_Try it_
Nothing in the listing should be altered when it is copied, and no picture goes into the copy.
..........
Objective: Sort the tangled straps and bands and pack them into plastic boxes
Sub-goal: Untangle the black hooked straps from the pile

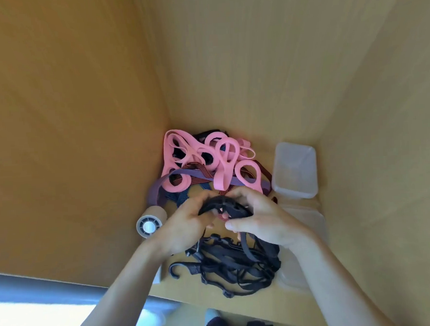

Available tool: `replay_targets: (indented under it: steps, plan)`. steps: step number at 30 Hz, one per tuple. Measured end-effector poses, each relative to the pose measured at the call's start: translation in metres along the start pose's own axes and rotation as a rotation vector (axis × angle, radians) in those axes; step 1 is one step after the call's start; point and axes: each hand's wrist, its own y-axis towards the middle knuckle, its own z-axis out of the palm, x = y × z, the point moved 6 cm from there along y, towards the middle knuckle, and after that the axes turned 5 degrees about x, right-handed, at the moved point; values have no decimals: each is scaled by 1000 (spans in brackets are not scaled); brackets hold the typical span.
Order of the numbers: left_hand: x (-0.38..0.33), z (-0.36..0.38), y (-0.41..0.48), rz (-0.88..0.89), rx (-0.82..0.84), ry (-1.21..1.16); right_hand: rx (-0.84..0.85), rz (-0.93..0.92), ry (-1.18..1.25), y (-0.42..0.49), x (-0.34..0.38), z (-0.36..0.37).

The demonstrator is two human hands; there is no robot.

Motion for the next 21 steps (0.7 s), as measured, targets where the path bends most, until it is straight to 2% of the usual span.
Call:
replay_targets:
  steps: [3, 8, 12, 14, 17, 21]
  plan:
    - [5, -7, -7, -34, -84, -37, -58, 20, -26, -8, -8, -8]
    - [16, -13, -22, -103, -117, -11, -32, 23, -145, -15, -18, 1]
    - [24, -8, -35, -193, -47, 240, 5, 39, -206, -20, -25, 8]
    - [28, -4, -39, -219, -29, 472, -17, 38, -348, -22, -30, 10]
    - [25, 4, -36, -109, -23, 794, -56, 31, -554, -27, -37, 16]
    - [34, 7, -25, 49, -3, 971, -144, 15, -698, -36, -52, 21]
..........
_Task result_
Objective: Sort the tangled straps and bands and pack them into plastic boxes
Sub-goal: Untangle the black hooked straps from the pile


Available tool: `replay_targets: (indented under it: steps, plan)`. steps: step number at 30 Hz, one per tuple. Measured end-effector poses, each relative to the pose measured at the call's start: translation in metres along the start pose's own axes and rotation as a rotation vector (axis × angle, radians) in those axes; step 1 is one step after the call's start; point and axes: each hand's wrist, its own y-axis towards the middle knuckle, its own z-axis out of the palm, x = y × z, the point moved 6 cm from there along y, towards the middle knuckle, and after that the axes turned 5 degrees about x, right-handed, at the moved point; values have no decimals: each is scaled by 1000 (spans in brackets are not scaled); brackets hold the typical span.
Order of the numbers: left_hand: x (-0.38..0.33), z (-0.36..0.38), y (-0.41..0.48), rz (-0.88..0.89), rx (-0.82..0.84), ry (-1.21..1.16); right_hand: rx (-0.84..0.85), rz (-0.93..0.92), ry (-1.18..1.25), y (-0.42..0.49), x (-0.34..0.38), z (-0.36..0.37).

The demonstrator is two human hands; there is no robot.

Motion for the next 21 steps (0.7 s), as measured, targets where the path bends most, until it is straight to 2% of the usual span.
Call:
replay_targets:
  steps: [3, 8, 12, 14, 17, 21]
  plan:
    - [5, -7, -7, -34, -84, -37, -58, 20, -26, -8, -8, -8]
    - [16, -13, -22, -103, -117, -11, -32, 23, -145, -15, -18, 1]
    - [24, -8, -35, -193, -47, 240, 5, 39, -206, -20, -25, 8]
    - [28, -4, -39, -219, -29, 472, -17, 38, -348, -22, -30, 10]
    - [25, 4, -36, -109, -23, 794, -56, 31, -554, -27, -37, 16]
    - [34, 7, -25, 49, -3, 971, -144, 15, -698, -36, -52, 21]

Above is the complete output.